Denmark’s seven partly closed residential institutions for children and young people should do more to ensure that the institutions have sufficient knowledge of the special rules and legal safeguards that apply when force is used in these institutions.

This appears from the Ombudsman’s new thematic report on institutions for children after carrying out monitoring visits to Denmark’s seven partly closed residential institutions and partly closed wards in residential institutions.

For instance, the institutions have a special right to detain the children and young people by locking outer doors and windows for periods of time. There is also more extended access to physically restraining a child or a young person.

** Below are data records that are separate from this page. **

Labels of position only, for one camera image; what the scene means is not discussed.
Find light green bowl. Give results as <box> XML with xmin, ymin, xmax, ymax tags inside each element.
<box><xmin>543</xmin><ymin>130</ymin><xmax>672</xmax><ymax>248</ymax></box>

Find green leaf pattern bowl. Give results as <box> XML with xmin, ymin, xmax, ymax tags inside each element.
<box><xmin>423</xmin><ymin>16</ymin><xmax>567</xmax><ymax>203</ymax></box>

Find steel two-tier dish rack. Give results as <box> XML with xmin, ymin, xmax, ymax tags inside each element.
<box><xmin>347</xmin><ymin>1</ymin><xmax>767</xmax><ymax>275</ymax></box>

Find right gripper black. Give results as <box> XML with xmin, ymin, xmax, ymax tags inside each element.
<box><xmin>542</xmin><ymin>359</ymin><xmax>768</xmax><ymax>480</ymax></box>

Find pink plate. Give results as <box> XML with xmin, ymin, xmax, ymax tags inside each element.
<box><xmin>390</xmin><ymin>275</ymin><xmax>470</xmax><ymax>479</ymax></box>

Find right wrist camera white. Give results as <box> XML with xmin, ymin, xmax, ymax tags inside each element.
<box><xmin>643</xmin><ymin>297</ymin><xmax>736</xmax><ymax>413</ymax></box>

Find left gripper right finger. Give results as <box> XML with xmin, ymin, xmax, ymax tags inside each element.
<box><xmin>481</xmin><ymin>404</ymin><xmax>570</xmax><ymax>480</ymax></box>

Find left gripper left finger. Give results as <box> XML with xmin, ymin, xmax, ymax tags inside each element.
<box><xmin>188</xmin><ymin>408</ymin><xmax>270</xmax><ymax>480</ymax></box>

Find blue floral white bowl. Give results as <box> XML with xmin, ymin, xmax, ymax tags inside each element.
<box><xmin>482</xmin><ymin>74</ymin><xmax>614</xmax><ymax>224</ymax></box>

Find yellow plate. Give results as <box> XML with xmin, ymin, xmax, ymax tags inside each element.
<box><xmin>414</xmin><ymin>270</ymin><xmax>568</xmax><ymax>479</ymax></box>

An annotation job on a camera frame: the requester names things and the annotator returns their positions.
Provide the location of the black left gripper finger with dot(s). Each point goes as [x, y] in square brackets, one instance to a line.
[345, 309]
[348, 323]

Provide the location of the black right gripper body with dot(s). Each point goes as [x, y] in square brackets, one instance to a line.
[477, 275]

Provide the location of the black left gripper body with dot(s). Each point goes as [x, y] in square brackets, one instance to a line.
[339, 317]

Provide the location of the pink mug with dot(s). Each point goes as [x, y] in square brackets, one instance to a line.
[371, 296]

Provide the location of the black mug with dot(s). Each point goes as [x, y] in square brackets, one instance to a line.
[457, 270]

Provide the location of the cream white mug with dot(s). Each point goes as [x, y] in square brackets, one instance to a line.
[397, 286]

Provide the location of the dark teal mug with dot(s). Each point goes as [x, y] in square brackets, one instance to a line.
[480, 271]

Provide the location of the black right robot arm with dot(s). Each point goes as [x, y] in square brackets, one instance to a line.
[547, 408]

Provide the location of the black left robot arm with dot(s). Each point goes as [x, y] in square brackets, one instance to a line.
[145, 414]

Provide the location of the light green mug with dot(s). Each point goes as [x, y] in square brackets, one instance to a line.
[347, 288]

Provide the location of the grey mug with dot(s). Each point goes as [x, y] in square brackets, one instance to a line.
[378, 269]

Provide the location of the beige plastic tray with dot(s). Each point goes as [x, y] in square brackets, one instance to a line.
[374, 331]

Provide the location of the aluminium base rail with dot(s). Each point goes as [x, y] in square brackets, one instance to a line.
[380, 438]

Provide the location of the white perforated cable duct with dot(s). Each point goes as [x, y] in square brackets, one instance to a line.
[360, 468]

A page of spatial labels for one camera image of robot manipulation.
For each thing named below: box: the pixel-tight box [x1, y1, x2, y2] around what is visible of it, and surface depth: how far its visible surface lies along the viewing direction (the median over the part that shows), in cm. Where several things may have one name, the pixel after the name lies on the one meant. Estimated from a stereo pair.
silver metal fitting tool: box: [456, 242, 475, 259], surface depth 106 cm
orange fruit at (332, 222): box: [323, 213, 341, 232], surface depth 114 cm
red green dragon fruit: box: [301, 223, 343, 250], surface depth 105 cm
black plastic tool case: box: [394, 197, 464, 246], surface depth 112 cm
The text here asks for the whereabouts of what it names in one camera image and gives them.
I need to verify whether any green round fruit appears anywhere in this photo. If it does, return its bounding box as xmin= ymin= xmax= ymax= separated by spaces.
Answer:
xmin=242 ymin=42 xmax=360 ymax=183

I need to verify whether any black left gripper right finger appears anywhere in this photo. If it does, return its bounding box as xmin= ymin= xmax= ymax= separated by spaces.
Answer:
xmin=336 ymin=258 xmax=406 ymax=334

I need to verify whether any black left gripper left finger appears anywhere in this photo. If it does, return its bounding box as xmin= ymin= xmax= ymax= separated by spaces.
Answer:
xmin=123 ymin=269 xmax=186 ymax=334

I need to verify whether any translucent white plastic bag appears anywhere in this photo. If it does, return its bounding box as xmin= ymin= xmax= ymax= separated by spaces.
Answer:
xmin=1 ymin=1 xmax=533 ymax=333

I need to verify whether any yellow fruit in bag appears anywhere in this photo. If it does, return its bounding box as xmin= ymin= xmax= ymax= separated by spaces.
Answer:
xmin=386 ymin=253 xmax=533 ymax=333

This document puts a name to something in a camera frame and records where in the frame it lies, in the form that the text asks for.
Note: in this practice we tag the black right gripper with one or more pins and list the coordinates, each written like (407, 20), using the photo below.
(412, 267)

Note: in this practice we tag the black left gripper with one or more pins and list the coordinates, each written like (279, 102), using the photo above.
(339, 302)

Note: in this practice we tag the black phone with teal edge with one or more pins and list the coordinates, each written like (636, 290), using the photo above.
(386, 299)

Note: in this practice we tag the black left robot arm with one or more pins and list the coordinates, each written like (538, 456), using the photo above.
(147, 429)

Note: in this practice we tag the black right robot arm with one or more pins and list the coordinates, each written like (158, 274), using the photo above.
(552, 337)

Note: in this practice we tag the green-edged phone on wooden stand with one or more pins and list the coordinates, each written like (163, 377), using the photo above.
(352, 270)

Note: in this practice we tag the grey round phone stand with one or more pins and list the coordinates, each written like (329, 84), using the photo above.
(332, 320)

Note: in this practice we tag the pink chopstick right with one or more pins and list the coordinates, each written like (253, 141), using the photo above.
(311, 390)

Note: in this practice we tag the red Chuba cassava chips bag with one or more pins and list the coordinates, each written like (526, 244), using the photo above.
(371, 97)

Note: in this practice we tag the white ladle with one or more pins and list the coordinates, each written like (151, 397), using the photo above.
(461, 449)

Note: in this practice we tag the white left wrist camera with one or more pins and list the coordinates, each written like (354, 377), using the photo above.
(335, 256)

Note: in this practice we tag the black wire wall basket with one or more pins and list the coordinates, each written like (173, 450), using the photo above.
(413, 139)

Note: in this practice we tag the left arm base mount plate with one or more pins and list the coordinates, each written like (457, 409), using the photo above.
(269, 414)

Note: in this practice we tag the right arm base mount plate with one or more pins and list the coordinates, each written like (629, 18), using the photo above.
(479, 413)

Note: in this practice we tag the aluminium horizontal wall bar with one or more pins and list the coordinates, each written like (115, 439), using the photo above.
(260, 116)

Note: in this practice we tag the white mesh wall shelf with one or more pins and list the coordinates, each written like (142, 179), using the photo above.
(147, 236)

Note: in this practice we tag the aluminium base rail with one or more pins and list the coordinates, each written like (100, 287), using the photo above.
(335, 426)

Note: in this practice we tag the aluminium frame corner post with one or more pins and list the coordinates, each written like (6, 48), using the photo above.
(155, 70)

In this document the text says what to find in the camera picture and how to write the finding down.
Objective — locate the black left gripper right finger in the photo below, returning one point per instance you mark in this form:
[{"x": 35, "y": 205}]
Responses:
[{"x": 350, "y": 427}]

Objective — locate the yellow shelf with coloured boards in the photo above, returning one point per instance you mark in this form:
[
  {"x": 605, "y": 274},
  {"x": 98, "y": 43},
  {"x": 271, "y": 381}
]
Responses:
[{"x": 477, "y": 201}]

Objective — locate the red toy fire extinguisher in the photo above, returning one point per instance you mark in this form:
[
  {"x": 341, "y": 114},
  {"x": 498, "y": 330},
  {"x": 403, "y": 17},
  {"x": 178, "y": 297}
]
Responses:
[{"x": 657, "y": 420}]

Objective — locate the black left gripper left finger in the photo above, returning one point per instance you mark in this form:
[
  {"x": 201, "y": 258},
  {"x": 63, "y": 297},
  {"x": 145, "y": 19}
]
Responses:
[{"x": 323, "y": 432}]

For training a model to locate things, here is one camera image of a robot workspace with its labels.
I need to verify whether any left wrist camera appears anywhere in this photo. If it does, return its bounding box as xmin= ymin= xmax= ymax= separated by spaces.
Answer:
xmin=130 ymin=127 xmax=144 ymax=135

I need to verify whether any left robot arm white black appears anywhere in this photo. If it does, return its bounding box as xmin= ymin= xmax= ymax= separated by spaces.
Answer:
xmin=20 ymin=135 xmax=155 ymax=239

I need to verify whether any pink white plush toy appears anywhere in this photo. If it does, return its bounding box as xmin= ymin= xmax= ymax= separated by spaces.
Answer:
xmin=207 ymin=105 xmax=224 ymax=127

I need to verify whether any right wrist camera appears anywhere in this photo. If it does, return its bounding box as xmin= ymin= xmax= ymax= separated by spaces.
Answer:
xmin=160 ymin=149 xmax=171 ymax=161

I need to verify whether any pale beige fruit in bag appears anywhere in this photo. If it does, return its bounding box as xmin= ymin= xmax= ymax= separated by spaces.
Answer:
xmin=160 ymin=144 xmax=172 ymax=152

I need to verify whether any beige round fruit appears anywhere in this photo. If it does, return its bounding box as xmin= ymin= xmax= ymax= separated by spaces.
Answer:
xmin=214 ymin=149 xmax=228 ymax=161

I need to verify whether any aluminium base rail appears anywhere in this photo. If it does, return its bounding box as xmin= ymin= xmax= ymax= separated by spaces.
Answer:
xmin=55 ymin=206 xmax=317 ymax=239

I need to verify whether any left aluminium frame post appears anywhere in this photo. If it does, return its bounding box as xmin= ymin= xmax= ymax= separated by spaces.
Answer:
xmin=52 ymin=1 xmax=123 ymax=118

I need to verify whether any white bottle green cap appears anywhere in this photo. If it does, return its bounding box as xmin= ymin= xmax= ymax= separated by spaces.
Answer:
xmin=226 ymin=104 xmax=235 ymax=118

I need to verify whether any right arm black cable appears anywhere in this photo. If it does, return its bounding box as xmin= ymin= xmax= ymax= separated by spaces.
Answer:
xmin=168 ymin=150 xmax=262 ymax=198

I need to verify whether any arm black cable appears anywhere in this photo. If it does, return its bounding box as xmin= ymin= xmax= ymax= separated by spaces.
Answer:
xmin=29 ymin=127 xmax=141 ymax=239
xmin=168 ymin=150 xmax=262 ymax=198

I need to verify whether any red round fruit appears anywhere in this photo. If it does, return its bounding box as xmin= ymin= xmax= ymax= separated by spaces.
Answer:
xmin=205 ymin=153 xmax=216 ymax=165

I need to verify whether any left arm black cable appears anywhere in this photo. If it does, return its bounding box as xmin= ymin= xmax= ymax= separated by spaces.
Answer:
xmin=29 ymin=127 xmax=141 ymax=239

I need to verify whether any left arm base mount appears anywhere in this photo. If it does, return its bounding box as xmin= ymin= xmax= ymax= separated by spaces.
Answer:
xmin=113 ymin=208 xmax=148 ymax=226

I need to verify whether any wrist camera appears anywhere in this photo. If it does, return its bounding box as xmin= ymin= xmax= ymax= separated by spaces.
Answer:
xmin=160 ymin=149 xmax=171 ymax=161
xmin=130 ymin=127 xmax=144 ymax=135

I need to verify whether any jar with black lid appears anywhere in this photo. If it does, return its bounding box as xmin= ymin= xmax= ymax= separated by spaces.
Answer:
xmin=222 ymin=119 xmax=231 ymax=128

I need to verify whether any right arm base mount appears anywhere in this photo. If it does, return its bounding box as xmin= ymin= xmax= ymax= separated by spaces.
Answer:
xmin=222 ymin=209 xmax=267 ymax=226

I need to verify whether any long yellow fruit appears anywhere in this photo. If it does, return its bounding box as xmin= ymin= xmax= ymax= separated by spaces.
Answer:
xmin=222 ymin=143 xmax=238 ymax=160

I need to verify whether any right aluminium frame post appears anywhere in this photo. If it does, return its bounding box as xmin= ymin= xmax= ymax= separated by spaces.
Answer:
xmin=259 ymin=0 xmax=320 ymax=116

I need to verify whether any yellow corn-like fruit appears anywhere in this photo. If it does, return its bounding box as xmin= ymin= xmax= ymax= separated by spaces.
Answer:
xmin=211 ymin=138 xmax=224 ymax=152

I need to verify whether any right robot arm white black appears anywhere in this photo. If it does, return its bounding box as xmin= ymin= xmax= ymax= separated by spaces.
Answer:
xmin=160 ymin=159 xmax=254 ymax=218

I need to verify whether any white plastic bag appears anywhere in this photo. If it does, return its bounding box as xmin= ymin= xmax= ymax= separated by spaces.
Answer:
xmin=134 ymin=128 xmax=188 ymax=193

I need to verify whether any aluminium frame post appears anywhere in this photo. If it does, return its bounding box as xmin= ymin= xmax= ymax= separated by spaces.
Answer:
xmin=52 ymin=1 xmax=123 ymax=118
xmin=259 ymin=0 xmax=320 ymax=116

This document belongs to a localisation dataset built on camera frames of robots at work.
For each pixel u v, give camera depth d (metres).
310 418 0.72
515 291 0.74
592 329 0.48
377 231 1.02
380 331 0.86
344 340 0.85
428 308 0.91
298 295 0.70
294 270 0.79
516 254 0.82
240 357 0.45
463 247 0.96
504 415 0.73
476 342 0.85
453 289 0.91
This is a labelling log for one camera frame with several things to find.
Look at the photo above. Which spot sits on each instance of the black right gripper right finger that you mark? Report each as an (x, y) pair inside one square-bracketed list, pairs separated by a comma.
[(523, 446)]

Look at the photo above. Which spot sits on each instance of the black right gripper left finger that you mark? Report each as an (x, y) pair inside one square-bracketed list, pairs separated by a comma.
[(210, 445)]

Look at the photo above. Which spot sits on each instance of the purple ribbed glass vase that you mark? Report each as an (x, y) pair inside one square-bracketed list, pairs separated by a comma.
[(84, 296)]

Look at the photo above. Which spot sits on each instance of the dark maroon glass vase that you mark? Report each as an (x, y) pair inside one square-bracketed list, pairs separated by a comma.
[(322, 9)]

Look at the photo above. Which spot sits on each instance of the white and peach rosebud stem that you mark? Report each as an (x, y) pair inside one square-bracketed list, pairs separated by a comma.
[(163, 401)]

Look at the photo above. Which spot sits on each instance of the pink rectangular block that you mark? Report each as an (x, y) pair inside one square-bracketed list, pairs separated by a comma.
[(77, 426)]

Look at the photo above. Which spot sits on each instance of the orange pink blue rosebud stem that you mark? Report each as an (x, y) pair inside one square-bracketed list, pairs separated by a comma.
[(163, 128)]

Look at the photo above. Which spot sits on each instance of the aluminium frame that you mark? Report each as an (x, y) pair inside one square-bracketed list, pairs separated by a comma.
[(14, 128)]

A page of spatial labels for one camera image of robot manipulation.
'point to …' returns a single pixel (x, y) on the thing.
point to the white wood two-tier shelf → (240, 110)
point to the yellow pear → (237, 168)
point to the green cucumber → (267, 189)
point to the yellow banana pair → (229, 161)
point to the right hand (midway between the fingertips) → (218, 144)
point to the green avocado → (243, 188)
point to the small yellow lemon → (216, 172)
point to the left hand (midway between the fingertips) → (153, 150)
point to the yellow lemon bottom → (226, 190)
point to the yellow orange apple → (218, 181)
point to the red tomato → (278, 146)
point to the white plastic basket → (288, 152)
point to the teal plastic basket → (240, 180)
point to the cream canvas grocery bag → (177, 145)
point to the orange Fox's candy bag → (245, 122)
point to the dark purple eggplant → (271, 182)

‘Physical restraint and detainment are severe interventions in relation to children and young people. It is therefore important that the institutions ensure that they have sufficient knowledge of the special rules and procedural guarantees that apply to such interventions’, says Parliamentary Ombudsman Christian Britten Lundblad.

Must inform of rights 

In the report, the Ombudsman also points out that the institutions must generally become better at informing the young people and their parents about their rights in relation to the use of force and other interventions in the right to self-determination and about their right to complain.

It is the Ombudsman’s impression that staff at the visited institutions were generally committed and reflective in the cooperation with the children and the young people. And that the institutions were focused on reducing the use of force, for instance by means of de-escalating behaviour and dialogue with the young people.

The Ombudsman chose to focus on the partly closed residential institutions and wards precisely because of the special rules applying to the use of force in these institutions and wards and because recent years have seen several instances of critical mention of conditions in partly closed institutions.

The Ombudsman will discuss his recommendations and a number of other observations from the monitoring visits with, respectively, the Ministry of Social Affairs and Housing and the Ministry of Children and Education.

Read the Ombudsman’s thematic report in its entirety.

 

Further details:

Director of International Relations Klaus Kinnerup Hede, kkh@ombudsmanden.dk

Facts

Generally on the Ombudsman’s monitoring visits

  • The Parliamentary Ombudsman carries out regular monitoring visits in public and private institutions, where people are or can be deprived of their liberty.
  • The monitoring visits are carried out in cooperation with the Danish Institute for Human Rights and DIGNITY – Danish Institute Against Torture, which contribute with human rights and medical expertise.
  • The Ombudsman’s Children’s Division carries out monitoring visits to institutions for children.
  • Every year, a theme is chosen for the year’s monitoring visits to both institutions for children and institutions for adults.
  • Every year, a report is made in which the Ombudsman summarises and communicates the most important results of the year’s thematic visits.
  • The Ombudsman regularly makes public which institutions etc. he has visited, and he also makes public the concluding letters to the institutions, in Danish.